▶ RECORD EXCERPTS
***
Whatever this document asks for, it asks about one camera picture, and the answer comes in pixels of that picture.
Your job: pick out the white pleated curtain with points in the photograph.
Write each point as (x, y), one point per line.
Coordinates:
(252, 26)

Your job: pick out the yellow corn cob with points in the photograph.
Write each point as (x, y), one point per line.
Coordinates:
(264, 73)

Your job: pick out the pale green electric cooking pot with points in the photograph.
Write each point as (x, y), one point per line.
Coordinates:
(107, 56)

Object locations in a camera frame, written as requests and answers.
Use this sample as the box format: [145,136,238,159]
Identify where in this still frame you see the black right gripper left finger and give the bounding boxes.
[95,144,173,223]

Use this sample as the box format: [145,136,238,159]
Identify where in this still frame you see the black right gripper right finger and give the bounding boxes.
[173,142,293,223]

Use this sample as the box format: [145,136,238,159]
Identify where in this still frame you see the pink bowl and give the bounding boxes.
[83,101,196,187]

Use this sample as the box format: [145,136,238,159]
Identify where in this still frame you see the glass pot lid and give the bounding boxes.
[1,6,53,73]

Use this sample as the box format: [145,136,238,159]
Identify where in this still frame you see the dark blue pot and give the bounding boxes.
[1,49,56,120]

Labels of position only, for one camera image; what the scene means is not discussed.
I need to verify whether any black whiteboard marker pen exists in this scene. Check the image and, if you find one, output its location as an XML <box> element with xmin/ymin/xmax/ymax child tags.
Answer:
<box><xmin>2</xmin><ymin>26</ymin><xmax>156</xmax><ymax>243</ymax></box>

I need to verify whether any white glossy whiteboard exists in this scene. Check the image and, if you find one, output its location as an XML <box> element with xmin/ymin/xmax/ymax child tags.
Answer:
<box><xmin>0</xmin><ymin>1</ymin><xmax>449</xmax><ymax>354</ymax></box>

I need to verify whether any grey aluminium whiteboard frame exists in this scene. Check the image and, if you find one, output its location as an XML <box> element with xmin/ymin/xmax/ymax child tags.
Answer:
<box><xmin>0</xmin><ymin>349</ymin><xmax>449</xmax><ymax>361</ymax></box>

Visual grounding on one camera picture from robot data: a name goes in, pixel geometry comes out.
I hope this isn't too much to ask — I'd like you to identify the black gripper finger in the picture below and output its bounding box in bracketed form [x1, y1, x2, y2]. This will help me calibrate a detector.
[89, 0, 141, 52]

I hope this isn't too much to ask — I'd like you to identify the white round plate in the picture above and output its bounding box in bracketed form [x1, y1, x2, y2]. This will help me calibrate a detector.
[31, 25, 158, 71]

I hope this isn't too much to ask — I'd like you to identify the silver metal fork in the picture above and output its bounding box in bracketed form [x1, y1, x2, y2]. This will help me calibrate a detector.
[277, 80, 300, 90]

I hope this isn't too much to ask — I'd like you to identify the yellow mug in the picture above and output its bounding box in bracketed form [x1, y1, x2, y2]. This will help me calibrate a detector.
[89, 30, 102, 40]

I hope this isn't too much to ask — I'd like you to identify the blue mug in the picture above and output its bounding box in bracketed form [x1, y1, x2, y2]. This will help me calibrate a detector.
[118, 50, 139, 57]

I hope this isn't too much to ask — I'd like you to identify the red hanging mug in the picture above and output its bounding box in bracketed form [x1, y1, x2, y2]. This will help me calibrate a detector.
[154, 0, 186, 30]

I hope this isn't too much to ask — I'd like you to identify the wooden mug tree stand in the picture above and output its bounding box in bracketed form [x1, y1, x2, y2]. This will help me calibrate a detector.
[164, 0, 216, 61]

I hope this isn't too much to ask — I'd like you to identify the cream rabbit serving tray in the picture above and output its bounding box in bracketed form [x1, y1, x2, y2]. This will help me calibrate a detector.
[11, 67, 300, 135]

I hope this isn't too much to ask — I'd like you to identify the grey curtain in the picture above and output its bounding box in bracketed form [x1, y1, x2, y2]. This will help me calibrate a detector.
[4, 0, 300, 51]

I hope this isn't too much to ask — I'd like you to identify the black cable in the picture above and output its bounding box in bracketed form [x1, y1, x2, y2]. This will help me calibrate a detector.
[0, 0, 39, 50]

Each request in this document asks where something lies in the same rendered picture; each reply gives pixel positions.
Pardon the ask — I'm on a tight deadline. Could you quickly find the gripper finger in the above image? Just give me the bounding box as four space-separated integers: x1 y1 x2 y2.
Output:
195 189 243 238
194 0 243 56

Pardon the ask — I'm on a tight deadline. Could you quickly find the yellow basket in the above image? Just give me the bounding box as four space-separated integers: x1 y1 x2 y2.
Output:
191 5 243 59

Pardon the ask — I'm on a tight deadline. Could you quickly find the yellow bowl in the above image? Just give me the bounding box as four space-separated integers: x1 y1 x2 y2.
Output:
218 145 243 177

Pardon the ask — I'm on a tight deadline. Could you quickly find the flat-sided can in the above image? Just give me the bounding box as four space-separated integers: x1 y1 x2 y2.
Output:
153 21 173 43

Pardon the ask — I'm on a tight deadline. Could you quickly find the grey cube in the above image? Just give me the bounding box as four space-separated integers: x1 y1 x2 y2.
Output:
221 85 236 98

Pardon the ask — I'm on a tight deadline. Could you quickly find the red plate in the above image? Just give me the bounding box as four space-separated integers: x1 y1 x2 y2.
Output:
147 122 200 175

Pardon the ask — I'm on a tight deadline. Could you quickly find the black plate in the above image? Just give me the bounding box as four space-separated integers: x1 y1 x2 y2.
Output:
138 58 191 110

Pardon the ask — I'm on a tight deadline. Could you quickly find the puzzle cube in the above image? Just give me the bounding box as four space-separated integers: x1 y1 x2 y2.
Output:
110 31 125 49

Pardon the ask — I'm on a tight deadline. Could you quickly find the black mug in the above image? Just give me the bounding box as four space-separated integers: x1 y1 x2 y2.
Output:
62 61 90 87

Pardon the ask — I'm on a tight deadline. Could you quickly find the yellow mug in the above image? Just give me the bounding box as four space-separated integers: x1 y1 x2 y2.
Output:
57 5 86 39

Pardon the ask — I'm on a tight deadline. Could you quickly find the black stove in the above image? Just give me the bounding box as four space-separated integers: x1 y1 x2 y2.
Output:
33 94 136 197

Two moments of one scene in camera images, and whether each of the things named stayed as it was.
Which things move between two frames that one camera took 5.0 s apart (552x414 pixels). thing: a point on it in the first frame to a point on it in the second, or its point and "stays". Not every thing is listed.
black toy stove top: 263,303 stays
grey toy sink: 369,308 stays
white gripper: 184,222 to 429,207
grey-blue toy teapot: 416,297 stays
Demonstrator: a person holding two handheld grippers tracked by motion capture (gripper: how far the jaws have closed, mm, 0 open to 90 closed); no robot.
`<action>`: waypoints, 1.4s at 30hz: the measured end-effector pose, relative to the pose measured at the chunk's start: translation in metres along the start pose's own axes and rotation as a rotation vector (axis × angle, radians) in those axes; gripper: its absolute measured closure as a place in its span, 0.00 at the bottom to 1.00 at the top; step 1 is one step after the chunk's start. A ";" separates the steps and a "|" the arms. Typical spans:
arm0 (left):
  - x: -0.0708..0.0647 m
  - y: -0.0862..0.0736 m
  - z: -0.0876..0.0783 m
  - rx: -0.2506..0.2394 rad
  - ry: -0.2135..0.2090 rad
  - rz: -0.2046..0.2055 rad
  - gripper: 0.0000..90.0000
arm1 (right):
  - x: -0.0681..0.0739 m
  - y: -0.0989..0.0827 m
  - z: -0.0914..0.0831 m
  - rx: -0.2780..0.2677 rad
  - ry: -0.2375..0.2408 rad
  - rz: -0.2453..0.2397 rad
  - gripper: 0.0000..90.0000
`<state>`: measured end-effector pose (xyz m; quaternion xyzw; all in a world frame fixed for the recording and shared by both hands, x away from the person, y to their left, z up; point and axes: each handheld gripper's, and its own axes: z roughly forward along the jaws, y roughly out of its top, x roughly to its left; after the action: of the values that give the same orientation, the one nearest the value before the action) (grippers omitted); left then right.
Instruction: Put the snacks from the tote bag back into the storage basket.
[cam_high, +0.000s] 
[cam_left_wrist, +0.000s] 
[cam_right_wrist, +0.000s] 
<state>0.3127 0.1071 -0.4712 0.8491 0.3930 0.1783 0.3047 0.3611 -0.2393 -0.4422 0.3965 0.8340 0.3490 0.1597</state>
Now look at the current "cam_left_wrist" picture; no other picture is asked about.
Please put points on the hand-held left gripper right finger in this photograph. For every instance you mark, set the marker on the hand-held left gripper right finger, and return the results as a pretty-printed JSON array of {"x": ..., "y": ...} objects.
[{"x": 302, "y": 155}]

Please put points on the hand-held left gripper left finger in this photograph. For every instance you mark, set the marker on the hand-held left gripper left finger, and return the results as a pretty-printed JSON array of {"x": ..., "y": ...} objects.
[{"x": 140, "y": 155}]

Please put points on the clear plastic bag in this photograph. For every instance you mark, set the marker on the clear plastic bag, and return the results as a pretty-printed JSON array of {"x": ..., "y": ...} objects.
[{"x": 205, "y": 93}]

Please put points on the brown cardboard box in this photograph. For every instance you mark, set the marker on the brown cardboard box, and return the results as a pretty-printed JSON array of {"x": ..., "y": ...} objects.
***
Take the lines above from the one containing "- x: -0.0681..0.0739 m" down to the one containing "[cam_right_wrist, +0.000s]", and transcribe them exactly, both ends included.

  - x: -0.0681..0.0739 m
  - y: -0.0989..0.0827 m
  - z: -0.0914..0.0831 m
  - rx: -0.2780..0.2677 rad
  - ry: -0.2375..0.2408 rad
  - rz: -0.2453..0.2397 rad
  - gripper: 0.0000..90.0000
`<state>`: measured end-effector pose (xyz m; quaternion xyzw; all in a world frame fixed for the recording and shared by both hands, x away from the person, y to their left, z up; point and axes: each handheld gripper's, and its own axes: z roughly forward along the jaws, y roughly out of its top, x roughly to its left; after the action: of the values that give the same orientation, the one nearest the value before the action) (grippers omitted); left then right.
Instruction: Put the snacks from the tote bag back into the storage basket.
[cam_high, +0.000s] 
[cam_left_wrist, +0.000s] 
[cam_right_wrist, +0.000s] 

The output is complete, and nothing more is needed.